Usually, bad times are a good time to be in the pawn business because of increased demand for both loans and inexpensive merchandise. People recently laid off from jobs often come to pawnbrokers for money to avoid the hassle of applying for a bank loan. It takes about five minutes to get a loan from a pawnbroker. Other customers are fleeing high-priced shopping malls looking for bargain secondhand merchandise.

But severe economic problems can spell trouble for pawnbrokers too, because people eventually curtail all spending, even for secondhand items, Hooker said.

Advertisement

Several local pawnbrokers said they have recently noticed more owners of small businesses seeking loans to make ends meet. Many are retailers who appear to have been hit by the slump in Christmas sales, they said.

Last week, for example, a woman pawned her diamond earrings and pearls at the Collateral Lender because a $25,000 payment was coming due on her leather-goods store, which she said recently shut down because of poor sales, Gonen said.

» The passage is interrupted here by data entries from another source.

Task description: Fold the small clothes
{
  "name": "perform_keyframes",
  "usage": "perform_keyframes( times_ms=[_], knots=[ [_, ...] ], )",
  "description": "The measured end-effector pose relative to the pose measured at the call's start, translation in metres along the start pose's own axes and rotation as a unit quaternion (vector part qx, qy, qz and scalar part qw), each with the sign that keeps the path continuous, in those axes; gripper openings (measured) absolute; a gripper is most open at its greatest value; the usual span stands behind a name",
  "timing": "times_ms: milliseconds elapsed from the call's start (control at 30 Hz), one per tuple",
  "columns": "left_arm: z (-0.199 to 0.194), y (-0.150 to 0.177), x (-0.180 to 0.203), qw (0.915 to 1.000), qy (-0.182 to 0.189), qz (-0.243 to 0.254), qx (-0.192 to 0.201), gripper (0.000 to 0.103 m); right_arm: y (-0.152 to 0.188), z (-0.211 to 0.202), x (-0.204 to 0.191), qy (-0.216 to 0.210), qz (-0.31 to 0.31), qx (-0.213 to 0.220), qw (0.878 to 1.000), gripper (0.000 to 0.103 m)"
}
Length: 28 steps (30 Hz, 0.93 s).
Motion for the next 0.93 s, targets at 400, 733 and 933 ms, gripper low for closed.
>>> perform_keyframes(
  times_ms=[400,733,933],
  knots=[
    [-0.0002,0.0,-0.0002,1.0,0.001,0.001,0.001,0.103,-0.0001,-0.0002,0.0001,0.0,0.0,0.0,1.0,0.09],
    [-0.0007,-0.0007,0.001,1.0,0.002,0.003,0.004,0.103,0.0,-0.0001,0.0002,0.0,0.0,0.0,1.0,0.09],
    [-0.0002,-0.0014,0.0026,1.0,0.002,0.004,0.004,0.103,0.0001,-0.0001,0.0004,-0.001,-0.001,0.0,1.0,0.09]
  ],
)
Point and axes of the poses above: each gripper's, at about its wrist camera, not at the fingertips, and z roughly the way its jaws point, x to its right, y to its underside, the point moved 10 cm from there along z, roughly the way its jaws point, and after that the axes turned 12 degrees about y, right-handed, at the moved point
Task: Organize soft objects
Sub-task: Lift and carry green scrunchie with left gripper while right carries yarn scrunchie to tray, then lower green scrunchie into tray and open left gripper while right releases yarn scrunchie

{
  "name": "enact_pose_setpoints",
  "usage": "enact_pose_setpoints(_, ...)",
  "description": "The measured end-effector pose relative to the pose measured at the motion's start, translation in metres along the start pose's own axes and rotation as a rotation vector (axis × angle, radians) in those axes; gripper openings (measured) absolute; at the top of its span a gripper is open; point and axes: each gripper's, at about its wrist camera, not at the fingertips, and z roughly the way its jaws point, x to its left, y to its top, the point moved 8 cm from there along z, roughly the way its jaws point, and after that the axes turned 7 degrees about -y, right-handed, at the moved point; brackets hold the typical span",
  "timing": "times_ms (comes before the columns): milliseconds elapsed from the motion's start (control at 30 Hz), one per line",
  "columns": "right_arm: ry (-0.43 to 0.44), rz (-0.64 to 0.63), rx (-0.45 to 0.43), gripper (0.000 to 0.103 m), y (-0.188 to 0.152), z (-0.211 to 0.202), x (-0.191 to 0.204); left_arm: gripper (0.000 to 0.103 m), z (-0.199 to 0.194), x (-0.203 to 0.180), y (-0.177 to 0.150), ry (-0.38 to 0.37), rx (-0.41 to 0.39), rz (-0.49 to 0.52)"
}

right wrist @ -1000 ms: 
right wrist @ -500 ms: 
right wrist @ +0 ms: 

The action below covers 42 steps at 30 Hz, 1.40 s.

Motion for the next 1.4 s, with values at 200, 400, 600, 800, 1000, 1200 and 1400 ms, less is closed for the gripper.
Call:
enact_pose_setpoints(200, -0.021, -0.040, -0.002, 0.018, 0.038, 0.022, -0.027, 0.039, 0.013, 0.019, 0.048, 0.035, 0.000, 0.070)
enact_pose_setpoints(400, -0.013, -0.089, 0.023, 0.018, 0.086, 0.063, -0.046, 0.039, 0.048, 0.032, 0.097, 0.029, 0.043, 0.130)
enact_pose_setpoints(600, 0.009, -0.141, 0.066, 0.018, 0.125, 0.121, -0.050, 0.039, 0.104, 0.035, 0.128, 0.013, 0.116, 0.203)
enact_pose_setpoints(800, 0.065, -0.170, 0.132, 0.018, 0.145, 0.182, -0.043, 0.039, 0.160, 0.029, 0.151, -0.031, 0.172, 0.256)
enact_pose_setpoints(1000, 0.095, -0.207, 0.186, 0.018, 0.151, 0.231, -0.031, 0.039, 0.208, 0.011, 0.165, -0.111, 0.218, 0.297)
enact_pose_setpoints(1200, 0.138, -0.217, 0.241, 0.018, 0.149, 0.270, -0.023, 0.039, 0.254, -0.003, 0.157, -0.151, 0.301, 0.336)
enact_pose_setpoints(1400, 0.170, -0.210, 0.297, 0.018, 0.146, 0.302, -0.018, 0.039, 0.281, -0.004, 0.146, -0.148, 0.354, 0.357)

Steve Marks, manager of Mitch’s Pawn Shop in Van Nuys, said restaurant owners have been pawning their expensive jewelry at his store to pay bills. More and more, customers tell of having lost their jobs to cost cutting by employers, he said. “People walk into these places every day that I would never expect,” said Mike Foster, a sales clerk at Marks’ store.

In a reflection of the sluggish construction industry, skill saws from out-of-work carpenters are piling up in Trietsch’s shop. It used to be rare for the store to carry more than two or three at a time, but now 15 saws take up several shelves, he said. Trietsch sells the saws for about $65 each, compared to about $140 new.

The same is true at Loan Mart Inc. in Van Nuys, where skill saws and drills are competing for store space with VCRs and guns. “We really feel the effects now,” said Arline Dow,the store’s co-owner. “I think when real estate went down, that caused a lot of problems.”

Marks said that every week his store must sell gold from its jewelry stock to smelters to generate cash for its increased loan demand. He said the shop’s loans have doubled over the past month.

Advertisement

The store’s brisk business means a short-term cash crunch. But in the end, profits can be handsome because stores typically lend about 25% of the price for which a pawnbroker can sell an item, shop owners said. Interest rates decrease as the loan amount increases, and state law requires loans to be repaid in four months.

For an outright sale, a customer might get about half the item’s resale value.

For example, Goldstein said he would lend a visitor $15 to $20 for his 18-karat gold wedding band, which Goldstein said he could sell for $60.